2An attempt at a slightly stricter definition of the Extreme Right would involve three elements: i) while their economic policies are quite flexible and of lesser importance, parties of the Extreme Right take a tough stand on immigration and do often (though not always) take a “right” position with respect to many other issues that form the authoritarian-libertarian dimension of political conflict, ii) in terms of political style and patterns of co-operation with other parties within their respective political system, they are usually not well integrated and present themselves as outsiders or radical alternative to the established parties and elites, and iii) although they may be “extreme” in these respects, they are not necessarily “extremist”, i.e. beyond the liberal-democratic pale (see Arzheimer 2008 for a more elaborate discussion of these issues). While this definition still leaves considerable room for interpretation, in reality there is hardly any disagreement amongst scholars as to which parties belong to the Extreme Right family (Mudde 1996).
3While the Swiss SVP is often considered as a party of the Extreme Right, Switzerland was excluded because its institutional structure is vastly different from other West European countries and because until recently, the transformation of the SVP was confined to the so-called “Zurich wing” of the party.
4While the Extreme Right in Germany is slightly stronger than in Spain or the UK, Germany had to be excluded from this analysis because of the very low number of self-confessed supporters of the Extreme Right in the German part of the ESS.

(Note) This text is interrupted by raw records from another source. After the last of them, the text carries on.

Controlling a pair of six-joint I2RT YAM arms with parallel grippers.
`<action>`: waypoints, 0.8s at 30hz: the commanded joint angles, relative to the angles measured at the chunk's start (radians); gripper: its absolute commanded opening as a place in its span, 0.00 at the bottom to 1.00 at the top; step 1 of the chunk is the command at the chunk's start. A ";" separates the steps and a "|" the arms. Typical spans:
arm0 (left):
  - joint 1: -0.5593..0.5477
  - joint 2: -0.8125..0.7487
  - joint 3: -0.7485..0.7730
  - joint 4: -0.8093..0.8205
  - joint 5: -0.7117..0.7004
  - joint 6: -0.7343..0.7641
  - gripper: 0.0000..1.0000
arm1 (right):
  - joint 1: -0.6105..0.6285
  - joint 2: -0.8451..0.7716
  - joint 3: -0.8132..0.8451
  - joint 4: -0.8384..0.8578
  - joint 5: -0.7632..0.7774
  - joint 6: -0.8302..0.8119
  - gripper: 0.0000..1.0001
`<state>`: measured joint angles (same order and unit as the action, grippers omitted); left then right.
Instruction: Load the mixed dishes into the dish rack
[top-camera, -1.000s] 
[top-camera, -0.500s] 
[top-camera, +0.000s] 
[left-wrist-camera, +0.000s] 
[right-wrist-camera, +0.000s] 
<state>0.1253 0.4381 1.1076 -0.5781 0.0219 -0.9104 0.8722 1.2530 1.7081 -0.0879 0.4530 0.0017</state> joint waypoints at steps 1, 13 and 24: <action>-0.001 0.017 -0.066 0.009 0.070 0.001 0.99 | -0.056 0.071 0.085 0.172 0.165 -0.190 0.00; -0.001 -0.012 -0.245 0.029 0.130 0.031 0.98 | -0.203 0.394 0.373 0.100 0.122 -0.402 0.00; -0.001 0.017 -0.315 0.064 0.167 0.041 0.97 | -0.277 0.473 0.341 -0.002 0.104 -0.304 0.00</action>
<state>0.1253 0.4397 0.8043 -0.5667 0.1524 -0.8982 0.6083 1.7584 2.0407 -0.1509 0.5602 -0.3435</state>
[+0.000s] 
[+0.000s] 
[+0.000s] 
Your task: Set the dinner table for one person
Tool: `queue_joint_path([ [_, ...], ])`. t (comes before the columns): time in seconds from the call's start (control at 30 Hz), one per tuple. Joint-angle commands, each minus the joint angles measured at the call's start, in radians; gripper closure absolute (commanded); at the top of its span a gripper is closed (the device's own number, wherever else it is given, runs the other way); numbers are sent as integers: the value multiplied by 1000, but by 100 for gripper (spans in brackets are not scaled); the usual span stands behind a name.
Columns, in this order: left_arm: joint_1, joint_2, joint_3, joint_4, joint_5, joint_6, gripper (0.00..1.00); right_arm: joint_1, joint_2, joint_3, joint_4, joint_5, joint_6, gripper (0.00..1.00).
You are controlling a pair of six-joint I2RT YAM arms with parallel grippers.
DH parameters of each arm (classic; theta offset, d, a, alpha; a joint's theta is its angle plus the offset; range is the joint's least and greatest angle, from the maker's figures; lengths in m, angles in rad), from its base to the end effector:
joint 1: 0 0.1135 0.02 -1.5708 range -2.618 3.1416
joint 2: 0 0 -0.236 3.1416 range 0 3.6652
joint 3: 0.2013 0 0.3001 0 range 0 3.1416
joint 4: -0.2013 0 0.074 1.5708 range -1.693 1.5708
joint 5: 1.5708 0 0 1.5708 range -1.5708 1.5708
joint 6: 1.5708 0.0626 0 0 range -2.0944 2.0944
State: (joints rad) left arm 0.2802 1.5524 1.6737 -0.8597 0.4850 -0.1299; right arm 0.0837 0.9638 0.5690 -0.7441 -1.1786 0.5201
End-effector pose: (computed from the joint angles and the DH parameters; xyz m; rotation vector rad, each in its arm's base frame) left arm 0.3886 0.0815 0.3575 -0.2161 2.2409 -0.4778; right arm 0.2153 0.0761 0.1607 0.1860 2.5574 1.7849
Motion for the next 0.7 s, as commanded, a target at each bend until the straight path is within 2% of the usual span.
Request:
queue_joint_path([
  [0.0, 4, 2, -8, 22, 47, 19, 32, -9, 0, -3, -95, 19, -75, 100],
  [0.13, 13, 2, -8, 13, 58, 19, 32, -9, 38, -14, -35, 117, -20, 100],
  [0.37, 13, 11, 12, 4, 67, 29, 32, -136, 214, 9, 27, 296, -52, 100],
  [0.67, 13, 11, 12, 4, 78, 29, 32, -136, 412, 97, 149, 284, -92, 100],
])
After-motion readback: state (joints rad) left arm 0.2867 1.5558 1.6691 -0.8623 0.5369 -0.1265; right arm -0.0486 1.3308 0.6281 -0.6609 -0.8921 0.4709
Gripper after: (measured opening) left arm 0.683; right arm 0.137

5Following a well-established convention, latent variables are represented by ovals in Figure 1. Observable variables are represented by rectangles.
6From the information in the ESS, a simplified version of the Goldthorpe scheme (which is widely used in comparative research) was derived.
7The ESS team provides a scale of educational attainment that greatly facilitates international comparisons.
8The latter two variables – single person households and having/not having a partner – reflect notions of social isolation that are prominent in the older literature on right-wing extremism. Church attendance and union membership are primarily included as controls for the effects of traditional West European cleavages (Lipset and Rokkan 1967) but can also be interpreted as indicators for social integration.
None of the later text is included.